Rahim went to America on a Fulbright scholarship in 1952 for higher education and a year later he again joined the History Department of Dhaka University. In 1953, he was admitted to the School of Oriental and African Studies (SOAS) under the University of London for Ph.D. The History of the Afghans in India, 1545-1631 -was the title of his thesis. He left Dhaka University in 1954 to join the History Department of Karachi University as a lecturer and was promoted to reader the following year.
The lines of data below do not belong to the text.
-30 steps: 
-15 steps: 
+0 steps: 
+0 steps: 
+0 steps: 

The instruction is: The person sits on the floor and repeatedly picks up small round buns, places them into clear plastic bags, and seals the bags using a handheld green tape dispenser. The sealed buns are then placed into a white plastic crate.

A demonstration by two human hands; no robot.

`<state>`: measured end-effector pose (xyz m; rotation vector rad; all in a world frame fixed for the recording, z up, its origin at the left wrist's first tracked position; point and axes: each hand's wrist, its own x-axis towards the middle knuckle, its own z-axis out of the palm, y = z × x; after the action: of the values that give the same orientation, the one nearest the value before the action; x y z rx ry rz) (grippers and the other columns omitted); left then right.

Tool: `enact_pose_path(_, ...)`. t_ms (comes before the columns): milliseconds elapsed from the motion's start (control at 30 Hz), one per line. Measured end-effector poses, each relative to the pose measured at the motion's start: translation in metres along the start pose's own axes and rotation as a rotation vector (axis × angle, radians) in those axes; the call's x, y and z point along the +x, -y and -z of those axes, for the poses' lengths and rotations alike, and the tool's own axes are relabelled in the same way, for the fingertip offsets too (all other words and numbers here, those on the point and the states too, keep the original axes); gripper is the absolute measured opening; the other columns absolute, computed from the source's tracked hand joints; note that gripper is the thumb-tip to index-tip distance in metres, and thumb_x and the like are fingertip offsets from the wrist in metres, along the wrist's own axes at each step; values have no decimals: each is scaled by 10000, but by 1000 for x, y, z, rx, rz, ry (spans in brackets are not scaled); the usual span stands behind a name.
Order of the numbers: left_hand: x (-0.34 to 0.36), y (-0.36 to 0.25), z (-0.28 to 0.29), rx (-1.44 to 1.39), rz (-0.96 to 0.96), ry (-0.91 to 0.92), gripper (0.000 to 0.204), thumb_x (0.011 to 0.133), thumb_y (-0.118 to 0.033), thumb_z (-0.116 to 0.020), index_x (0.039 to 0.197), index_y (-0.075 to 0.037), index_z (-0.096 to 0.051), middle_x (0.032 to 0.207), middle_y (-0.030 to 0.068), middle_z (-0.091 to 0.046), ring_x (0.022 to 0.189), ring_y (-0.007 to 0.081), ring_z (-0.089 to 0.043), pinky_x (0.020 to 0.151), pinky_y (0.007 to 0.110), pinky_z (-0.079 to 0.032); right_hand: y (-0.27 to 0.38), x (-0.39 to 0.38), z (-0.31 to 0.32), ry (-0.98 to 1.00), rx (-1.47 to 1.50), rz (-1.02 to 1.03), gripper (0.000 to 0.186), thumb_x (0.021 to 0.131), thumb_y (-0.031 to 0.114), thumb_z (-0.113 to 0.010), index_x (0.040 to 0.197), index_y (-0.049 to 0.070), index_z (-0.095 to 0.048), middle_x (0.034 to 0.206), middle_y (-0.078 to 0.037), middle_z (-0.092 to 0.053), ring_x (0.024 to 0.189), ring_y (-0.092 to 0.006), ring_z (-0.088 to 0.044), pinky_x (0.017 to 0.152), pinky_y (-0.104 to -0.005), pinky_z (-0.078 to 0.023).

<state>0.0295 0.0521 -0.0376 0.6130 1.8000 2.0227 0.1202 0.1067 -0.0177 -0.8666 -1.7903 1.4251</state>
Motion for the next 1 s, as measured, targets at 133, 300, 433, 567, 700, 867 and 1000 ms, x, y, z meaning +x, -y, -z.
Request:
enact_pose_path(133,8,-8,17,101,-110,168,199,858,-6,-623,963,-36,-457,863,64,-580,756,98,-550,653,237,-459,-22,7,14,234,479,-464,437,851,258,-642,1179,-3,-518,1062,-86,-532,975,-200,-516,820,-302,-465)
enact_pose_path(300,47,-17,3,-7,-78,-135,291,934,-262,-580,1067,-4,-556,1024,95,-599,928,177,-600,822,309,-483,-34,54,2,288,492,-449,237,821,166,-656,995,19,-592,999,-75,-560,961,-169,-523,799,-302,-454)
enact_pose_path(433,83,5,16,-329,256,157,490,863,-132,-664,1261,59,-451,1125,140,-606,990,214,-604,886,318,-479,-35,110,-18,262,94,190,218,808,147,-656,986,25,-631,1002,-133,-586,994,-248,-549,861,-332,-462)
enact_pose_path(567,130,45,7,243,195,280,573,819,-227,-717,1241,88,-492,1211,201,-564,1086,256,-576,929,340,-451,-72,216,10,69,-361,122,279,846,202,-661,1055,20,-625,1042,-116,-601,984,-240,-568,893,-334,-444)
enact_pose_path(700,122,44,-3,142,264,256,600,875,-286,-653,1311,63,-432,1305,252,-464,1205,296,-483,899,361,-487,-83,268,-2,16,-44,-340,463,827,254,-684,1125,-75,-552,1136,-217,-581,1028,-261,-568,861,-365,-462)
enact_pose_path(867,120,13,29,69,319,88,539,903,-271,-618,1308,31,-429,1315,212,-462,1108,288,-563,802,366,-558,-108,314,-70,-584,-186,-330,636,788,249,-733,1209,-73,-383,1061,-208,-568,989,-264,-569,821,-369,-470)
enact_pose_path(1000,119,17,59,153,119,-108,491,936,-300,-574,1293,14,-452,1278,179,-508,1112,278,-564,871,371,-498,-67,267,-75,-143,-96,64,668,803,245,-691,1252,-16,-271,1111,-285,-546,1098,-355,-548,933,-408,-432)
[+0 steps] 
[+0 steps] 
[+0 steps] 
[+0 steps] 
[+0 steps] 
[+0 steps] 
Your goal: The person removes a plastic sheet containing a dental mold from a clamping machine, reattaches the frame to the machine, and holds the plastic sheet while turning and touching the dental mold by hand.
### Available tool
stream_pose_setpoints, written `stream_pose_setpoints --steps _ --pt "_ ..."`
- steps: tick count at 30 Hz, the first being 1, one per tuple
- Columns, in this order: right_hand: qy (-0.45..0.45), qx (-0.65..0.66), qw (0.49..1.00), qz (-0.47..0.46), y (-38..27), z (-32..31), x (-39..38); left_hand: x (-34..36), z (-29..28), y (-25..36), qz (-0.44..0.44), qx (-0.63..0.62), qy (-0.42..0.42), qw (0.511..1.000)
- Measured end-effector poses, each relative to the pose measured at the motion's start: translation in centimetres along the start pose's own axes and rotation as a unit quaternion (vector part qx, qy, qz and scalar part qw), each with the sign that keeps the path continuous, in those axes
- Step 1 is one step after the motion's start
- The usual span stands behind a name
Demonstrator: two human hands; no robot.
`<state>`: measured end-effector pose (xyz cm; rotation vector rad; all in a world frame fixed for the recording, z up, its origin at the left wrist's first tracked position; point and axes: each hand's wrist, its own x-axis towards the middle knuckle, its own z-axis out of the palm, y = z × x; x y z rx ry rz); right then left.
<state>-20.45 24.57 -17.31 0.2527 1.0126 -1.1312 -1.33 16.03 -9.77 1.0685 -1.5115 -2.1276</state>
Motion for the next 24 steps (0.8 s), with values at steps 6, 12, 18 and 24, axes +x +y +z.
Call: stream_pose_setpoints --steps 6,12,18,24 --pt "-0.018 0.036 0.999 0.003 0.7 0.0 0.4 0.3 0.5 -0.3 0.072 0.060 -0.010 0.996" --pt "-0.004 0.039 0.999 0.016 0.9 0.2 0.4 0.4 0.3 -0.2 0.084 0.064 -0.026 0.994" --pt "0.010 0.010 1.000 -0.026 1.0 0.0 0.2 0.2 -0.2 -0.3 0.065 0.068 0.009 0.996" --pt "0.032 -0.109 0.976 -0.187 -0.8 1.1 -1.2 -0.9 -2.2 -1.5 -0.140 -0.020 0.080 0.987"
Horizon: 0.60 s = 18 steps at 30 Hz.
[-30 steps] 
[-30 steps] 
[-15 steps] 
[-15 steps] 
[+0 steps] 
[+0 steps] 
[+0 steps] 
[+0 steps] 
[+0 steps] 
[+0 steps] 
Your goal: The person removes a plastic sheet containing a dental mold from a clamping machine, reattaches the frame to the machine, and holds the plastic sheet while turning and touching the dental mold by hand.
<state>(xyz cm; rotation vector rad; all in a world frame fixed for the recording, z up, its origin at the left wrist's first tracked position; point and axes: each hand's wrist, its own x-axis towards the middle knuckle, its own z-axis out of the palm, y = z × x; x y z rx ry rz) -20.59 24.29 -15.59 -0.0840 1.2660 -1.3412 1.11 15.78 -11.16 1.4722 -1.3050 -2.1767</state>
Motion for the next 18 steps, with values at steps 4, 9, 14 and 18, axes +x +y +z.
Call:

He was promoted to the rank of professor in 1966. After the war of independence returned to Bangladesh and in 1973 MA. Rahim joined the history department of Dhaka University as a professor. From 1976 to 1979 he was engaged as the chairman of the department.

== Career ==
Rahim established himself as a teacher and successful researcher. He was associated with Bangladesh Historical Society and Asiatic Society of Bangladesh and devoted himself to research on medieval and modern history of South Asia. According to historian K. M. Mohsin, Rahim's Social and Cultural History of Bengal, published in Dukhand in 1963 and 1967, established him as a diligent researcher.

== Publications ==

- Rahim, M. A (1963). "বাংলার সামাজিক ও সাংস্কৃতিক ইতিহাস"
- Rahim, M. A (1974). "History of the Musalmans of Bengal"
- Rahim, M. A (1978). "Muslim Society and politics in Bengal"
- Rahim, M. A (1981). "History of the Dhaka University"

== Death ==
Although he retired from fixed-term service on 30 June 1981, his tenure was extended. But he died on July 31 of that year.